TASK REQUIREMENTS: Each line of the listing below that includes "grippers" should be reported.

RAW DATA:
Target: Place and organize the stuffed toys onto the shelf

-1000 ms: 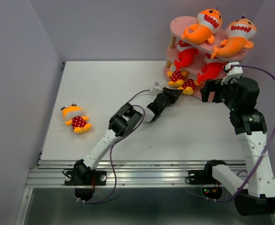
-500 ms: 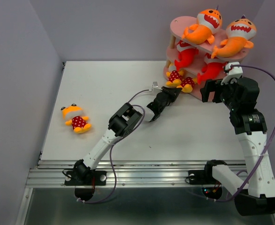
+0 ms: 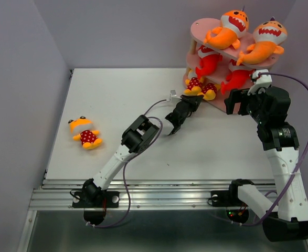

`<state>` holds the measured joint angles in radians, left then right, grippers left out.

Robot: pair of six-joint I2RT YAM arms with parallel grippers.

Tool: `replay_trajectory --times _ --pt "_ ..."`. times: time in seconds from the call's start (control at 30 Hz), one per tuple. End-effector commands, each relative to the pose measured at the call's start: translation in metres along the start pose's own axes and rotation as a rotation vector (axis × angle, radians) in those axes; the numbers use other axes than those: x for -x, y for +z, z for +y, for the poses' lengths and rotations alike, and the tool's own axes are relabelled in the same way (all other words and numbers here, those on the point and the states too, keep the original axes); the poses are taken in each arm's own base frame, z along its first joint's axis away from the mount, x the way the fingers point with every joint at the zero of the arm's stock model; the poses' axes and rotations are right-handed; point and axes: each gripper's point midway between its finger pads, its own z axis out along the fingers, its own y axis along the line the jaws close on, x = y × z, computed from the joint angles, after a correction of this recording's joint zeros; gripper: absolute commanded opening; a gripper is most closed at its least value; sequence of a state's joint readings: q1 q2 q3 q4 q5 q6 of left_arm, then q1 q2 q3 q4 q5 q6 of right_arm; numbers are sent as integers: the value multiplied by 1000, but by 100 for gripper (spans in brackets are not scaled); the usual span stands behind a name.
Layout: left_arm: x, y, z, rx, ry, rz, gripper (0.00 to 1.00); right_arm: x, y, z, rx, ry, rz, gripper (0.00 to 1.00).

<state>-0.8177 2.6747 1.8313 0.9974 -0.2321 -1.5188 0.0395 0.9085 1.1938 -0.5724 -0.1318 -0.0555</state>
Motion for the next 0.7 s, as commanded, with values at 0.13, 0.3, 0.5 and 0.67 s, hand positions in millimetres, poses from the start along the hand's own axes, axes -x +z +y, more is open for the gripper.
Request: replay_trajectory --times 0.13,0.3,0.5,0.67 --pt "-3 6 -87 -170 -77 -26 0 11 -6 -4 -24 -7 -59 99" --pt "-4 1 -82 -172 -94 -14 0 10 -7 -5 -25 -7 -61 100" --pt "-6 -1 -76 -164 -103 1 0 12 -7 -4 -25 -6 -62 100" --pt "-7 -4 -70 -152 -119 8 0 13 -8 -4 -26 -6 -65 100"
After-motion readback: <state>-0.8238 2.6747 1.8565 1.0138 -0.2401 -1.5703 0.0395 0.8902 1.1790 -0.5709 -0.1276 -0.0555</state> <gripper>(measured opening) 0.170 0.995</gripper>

PROBLEM SOLUTION:
`<state>` holds the measured joint angles in radians, left then right, grippers left out.
Robot: pair of six-joint I2RT YAM arms with parallel grippers.

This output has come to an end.